**Task goal**: From the first line to the last, give the records again exactly and skip the pictures.

**The records**:
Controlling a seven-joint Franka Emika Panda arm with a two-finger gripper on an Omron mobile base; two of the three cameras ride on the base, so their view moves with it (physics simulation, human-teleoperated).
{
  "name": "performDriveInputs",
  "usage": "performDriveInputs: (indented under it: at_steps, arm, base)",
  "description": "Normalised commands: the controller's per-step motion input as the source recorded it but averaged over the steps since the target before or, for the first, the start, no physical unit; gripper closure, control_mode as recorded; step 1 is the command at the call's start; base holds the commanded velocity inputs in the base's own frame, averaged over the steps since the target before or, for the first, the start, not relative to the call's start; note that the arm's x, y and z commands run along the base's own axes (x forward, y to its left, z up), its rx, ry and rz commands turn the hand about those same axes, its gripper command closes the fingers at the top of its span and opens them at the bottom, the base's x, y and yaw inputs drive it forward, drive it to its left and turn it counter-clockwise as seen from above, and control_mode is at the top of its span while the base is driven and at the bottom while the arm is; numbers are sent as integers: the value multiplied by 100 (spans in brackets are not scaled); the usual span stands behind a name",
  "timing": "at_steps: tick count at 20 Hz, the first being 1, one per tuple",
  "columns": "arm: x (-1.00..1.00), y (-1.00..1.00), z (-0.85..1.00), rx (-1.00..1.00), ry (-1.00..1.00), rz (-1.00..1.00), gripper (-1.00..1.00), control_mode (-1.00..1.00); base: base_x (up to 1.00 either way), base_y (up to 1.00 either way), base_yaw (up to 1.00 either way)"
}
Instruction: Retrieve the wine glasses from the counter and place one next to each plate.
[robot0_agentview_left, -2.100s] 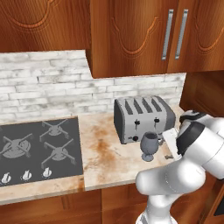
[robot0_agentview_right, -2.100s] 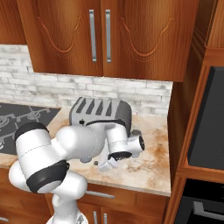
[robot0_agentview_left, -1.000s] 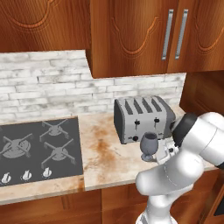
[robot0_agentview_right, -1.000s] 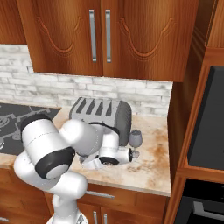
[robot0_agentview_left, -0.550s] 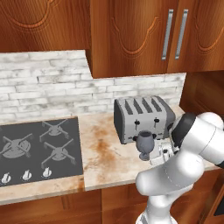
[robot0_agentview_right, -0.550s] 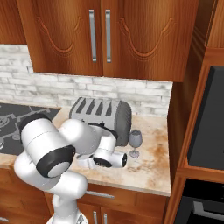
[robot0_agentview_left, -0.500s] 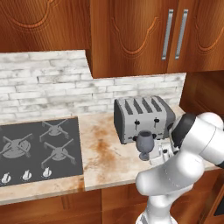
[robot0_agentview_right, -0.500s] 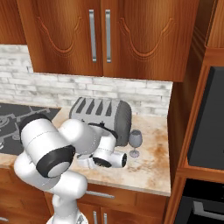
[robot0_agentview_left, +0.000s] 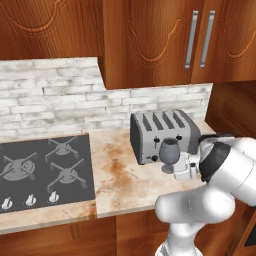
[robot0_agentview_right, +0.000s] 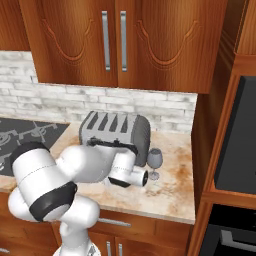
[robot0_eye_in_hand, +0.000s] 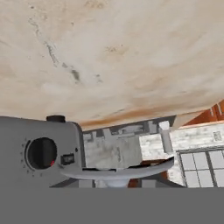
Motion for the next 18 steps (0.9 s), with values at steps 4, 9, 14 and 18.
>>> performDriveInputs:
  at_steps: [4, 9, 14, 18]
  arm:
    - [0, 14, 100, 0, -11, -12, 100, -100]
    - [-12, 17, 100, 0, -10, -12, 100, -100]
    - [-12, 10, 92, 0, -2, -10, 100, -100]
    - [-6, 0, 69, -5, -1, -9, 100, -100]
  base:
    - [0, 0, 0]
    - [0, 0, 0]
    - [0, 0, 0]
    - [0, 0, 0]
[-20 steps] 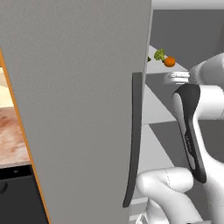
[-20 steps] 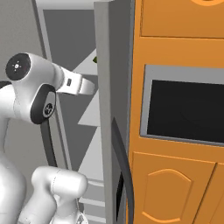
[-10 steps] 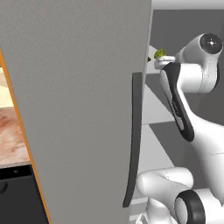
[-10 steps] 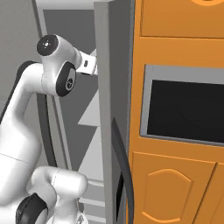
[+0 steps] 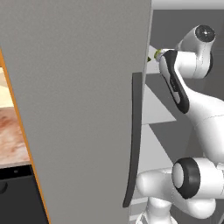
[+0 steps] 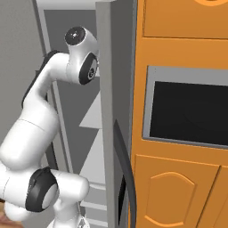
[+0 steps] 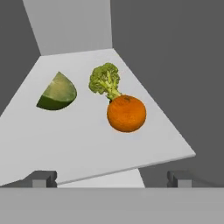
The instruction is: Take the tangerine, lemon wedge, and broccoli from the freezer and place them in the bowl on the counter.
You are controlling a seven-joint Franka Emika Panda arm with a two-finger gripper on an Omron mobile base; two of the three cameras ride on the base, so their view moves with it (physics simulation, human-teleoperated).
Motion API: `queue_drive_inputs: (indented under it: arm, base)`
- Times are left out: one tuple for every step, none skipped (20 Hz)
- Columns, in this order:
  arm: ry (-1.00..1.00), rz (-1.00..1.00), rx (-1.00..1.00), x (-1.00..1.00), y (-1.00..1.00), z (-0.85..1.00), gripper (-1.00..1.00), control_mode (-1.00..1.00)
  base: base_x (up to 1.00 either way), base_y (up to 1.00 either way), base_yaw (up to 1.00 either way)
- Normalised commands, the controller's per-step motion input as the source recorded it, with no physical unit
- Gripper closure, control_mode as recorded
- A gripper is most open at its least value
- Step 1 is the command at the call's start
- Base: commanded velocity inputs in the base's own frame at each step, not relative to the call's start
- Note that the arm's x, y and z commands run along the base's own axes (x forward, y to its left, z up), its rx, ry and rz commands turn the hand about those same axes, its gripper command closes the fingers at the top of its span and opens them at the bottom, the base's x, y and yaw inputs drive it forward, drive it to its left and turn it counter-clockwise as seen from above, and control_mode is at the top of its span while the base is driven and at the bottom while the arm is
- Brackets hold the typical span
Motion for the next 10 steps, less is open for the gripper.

**Solution for this task**:
Controlling a seven-joint Franka Emika Panda arm with a two-finger gripper on an Omron mobile base; two of the three cameras ride on the base, so their view moves with it (physics simulation, human-teleoperated).
{
  "name": "performDriveInputs",
  "usage": "performDriveInputs: (indented under it: at_steps, arm, base)",
  "description": "Normalised commands: the controller's per-step motion input as the source recorded it but averaged over the steps since the target before or, for the first, the start, no physical unit; gripper closure, control_mode as recorded; step 1 is the command at the call's start; base holds the commanded velocity inputs in the base's own frame, averaged over the steps since the target before or, for the first, the start, not relative to the call's start; note that the arm's x, y and z commands run along the base's own axes (x forward, y to its left, z up), its rx, ry and rz commands turn the hand about those same axes, its gripper command closes the fingers at the top of its span and opens them at the bottom, the base's x, y and yaw inputs drive it forward, drive it to its left and turn it counter-clockwise as seen from above, and control_mode is at the top of its span while the base is driven and at the bottom while the arm is; numbers are sent as integers: the value multiplied by 100 (spans in brackets are not scaled); the usual span stands behind a name",
  "timing": "at_steps: tick count at 20 Hz, the first being 1, one per tuple",
  "columns": "arm: x (-1.00..1.00), y (-1.00..1.00), z (-0.85..1.00), rx (-1.00..1.00), ry (-1.00..1.00), rz (-1.00..1.00), gripper (-1.00..1.00), control_mode (-1.00..1.00); base: base_x (up to 1.00 either way), base_y (up to 1.00 either way), base_yaw (up to 1.00 either way)"
}
Instruction: Retrieve the wine glasses from the counter and place one next to each plate.
[robot0_agentview_left, -2.100s] 
[robot0_agentview_right, -2.100s] 
[robot0_agentview_left, -1.000s] 
[robot0_agentview_right, -1.000s] 
[robot0_agentview_left, -0.550s] 
[robot0_agentview_right, -0.550s] 
[robot0_agentview_left, -0.500s] 
[robot0_agentview_right, -0.500s] 
[robot0_agentview_left, +0.000s] 
[robot0_agentview_right, +0.000s] 
[robot0_eye_in_hand, +0.000s] 
Motion for the next 18 steps (0.9 s), with values at steps 4, 9, 14 and 18.
>>> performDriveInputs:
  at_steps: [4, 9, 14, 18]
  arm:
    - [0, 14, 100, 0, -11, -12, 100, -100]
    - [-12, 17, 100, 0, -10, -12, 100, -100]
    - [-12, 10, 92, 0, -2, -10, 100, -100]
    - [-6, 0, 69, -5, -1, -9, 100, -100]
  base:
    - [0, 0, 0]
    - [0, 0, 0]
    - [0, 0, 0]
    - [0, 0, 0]
[-20 steps] 
[-20 steps] 
[-10 steps] 
[-10 steps] 
[+0 steps] 
[+0 steps] 
[+0 steps] 
The instruction is: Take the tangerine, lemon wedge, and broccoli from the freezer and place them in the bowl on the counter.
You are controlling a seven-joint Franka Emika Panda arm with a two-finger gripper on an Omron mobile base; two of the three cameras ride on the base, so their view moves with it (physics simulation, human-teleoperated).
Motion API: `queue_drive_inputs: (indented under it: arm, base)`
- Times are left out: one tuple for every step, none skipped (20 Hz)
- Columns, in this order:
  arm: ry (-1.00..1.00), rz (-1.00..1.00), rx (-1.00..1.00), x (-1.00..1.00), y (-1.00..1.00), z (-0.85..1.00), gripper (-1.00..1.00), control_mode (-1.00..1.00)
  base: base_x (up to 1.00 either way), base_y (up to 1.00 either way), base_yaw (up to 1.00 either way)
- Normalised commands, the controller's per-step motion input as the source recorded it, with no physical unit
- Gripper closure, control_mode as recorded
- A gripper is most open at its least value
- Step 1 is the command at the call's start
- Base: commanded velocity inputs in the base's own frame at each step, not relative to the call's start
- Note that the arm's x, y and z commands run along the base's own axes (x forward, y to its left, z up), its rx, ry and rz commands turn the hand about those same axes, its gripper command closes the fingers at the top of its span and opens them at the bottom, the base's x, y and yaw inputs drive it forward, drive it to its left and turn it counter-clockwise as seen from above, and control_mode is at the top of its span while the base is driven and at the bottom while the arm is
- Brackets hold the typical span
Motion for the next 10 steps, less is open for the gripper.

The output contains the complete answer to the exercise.